Don't know where to turn anymore

66 replies

Dearjackie · 18/06/2013 16:40

Have name changed for this. I feel so low today I have contemplated taking tablets and putting an end to it all. My BF has basically done a character assisination on me and I feel like utter shit. I did something to piss him off over the last couple of days moaning about arrangements we made which caused big row for which i later aplogised and said he didnt deserve what i said. all seemed ok until i had another downer and complained about the cost of household bills ( he stays over a few times a week I pay bills but he contributes to food)

It wasn't even directly aimed at him but he said he was sick of putting up with me and we went to bed in silence.
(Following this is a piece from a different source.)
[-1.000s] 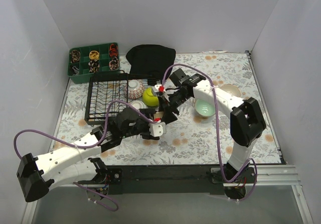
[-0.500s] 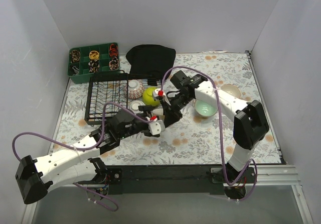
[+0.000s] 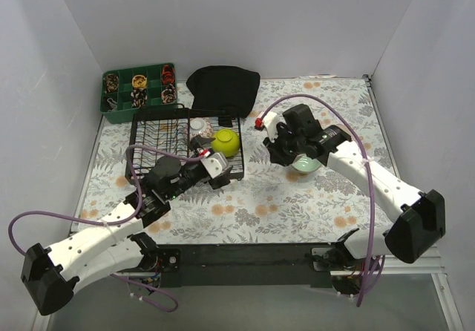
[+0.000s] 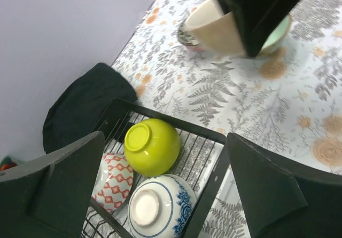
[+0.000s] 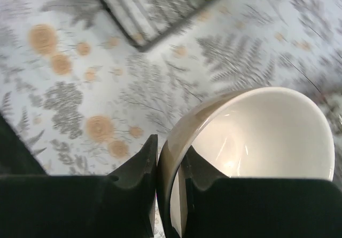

It's hard to explain what he's like when I do something to upset him even if I've given a sincere apology. He's been quite nasty all day saying no one would put up with this shit, snapping at me saying I've got to change and sitting and watching me cry. I know I'm not perfect but surely after saying sorry he should be a bit more forgiving.

It's like he has to punish me. He's threatened that I'm pushing him away then said hel never leave. I feel so low I can't describe it. I even found myself saying to him that I don't know who to turn to and I felt I can't be the person he wants. If I say to him " am I really that bad" he says " to be honest yes"

I'm a useless no good piece of rubbish well that's how I'm feeling today.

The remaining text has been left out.